Dataset entries:
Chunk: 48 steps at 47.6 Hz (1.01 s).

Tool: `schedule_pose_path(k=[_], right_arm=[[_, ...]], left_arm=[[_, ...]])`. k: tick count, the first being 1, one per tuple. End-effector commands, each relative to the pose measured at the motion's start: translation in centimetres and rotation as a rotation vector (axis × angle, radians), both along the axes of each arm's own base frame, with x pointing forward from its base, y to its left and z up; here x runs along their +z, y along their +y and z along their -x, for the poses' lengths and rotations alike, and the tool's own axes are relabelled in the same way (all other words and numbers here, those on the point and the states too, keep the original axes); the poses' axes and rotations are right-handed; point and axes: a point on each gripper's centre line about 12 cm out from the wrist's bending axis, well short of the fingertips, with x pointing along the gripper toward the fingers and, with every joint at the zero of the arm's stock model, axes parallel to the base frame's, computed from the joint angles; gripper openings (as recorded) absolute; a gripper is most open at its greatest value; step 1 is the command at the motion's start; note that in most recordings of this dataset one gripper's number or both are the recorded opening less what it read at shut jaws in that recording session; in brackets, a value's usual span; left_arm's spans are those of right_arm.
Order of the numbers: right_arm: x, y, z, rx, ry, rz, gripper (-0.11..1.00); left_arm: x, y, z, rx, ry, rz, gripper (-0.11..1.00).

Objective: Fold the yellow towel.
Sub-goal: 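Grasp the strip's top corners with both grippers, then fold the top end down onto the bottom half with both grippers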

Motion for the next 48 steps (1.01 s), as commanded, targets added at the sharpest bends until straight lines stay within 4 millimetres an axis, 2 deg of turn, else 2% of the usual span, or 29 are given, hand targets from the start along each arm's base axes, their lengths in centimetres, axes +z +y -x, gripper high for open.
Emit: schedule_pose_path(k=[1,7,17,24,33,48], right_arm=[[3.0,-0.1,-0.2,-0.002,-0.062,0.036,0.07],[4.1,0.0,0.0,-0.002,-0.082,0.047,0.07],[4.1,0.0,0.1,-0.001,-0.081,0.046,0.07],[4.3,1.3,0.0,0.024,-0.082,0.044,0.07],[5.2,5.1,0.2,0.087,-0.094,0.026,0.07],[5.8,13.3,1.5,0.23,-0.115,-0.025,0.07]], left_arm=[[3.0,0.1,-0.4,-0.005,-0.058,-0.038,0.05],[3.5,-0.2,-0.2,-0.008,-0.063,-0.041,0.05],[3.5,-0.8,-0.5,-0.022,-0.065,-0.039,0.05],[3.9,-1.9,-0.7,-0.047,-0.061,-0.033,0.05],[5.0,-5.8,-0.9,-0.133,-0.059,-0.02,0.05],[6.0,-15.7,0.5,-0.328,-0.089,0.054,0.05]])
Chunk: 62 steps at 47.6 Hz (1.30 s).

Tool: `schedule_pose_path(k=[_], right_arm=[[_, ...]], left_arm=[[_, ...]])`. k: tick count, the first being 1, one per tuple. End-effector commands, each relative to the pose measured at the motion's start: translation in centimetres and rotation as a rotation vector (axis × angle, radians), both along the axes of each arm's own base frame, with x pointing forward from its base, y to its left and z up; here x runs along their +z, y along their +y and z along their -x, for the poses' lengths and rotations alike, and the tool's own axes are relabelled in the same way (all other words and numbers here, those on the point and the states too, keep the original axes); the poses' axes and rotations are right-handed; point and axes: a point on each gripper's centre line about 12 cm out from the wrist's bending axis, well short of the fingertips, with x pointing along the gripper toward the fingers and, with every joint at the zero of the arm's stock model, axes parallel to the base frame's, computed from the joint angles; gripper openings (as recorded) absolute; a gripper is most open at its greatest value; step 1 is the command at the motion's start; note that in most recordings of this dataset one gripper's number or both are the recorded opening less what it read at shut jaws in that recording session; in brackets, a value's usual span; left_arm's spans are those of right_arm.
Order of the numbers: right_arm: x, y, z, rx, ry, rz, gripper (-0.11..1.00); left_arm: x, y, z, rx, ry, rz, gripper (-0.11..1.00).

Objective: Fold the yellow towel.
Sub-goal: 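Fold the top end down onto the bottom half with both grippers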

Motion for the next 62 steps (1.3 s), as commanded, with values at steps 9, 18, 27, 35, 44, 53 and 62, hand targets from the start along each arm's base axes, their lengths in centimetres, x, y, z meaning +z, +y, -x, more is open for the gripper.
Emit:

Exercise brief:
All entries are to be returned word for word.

Response to this task:
Chunk: 48 steps at 47.6 Hz (1.01 s).

Tool: `schedule_pose_path(k=[_], right_arm=[[_, ...]], left_arm=[[_, ...]])`. k: tick count, the first being 1, one per tuple. End-effector commands, each relative to the pose measured at the motion's start: translation in centimetres and rotation as a rotation vector (axis × angle, radians), both along the axes of each arm's own base frame, with x pointing forward from its base, y to its left and z up; here x runs along their +z, y along their +y and z along their -x, for the poses' lengths and rotations alike, and the tool's own axes are relabelled in the same way (all other words and numbers here, those on the point and the states too, keep the original axes); the poses' axes and rotations are right-handed; point and axes: a point on each gripper's centre line about 12 cm out from the wrist's bending axis, well short of the fingertips, with x pointing along the gripper toward the fingers and, with every joint at the zero of the arm's stock model, axes parallel to the base frame's, computed from the joint angles; gripper openings (as recorded) absolute; a gripper is most open at its greatest value; step 1 is the command at the motion's start; note that in most recordings of this dataset one gripper's number or both are the recorded opening less what it read at shut jaws in that recording session; in brackets, a value's usual span; left_arm's spans are those of right_arm.
Order of the numbers: right_arm: x, y, z, rx, ry, rz, gripper (-0.11..1.00); left_arm: x, y, z, rx, ry, rz, gripper (-0.11..1.00).

Objective: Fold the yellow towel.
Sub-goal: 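Grasp the strip's top corners with both grippers, then fold the top end down onto the bottom half with both grippers
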
Motion for the next 48 steps (1.01 s), as commanded, targets added at the sharpest bends until straight lines stay within 4 millimetres an axis, 2 deg of turn, else 2% of the usual span, or 29 are given, hand targets from the start along each arm's base axes, their lengths in centimetres, axes +z +y -x, gripper high for open.
Emit: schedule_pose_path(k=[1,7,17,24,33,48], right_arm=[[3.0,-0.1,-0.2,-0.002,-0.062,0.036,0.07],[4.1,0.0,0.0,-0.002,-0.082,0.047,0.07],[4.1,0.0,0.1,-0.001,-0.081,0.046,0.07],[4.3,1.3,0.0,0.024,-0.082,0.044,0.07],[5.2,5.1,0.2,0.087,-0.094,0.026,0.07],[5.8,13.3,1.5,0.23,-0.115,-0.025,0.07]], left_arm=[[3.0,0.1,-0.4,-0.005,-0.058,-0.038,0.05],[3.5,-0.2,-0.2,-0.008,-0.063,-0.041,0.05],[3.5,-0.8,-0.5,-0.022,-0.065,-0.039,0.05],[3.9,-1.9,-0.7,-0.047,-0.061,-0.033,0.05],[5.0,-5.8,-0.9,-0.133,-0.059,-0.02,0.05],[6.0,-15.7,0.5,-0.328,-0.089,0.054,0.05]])
Chunk: 62 steps at 47.6 Hz (1.30 s).

Tool: `schedule_pose_path(k=[_], right_arm=[[_, ...]], left_arm=[[_, ...]])`. k: tick count, the first being 1, one per tuple. End-effector commands, each relative to the pose measured at the motion's start: translation in centimetres and rotation as a rotation vector (axis × angle, radians), both along the axes of each arm's own base frame, with x pointing forward from its base, y to its left and z up; here x runs along their +z, y along their +y and z along their -x, for the poses' lengths and rotations alike, and the tool's own axes are relabelled in the same way (all other words and numbers here, those on the point and the states too, keep the original axes); the poses' axes and rotations are right-handed; point and axes: a point on each gripper's centre line about 12 cm out from the wrist's bending axis, well short of the fingertips, with x pointing along the gripper toward the fingers and, with every joint at the zero of the arm's stock model, axes parallel to the base frame's, computed from the joint angles; gripper openings (as recorded) absolute; a gripper is most open at its greatest value; step 1 is the command at the motion's start; note that in most recordings of this dataset one gripper's number or both are the recorded opening less what it read at shut jaws in that recording session; in brackets, a value's usual span; left_arm's spans are those of right_arm.
Order of the numbers: right_arm: x, y, z, rx, ry, rz, gripper (-0.11..1.00); left_arm: x, y, z, rx, ry, rz, gripper (-0.11..1.00).

Objective: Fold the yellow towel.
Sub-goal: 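Fold the top end down onto the bottom half with both grippers
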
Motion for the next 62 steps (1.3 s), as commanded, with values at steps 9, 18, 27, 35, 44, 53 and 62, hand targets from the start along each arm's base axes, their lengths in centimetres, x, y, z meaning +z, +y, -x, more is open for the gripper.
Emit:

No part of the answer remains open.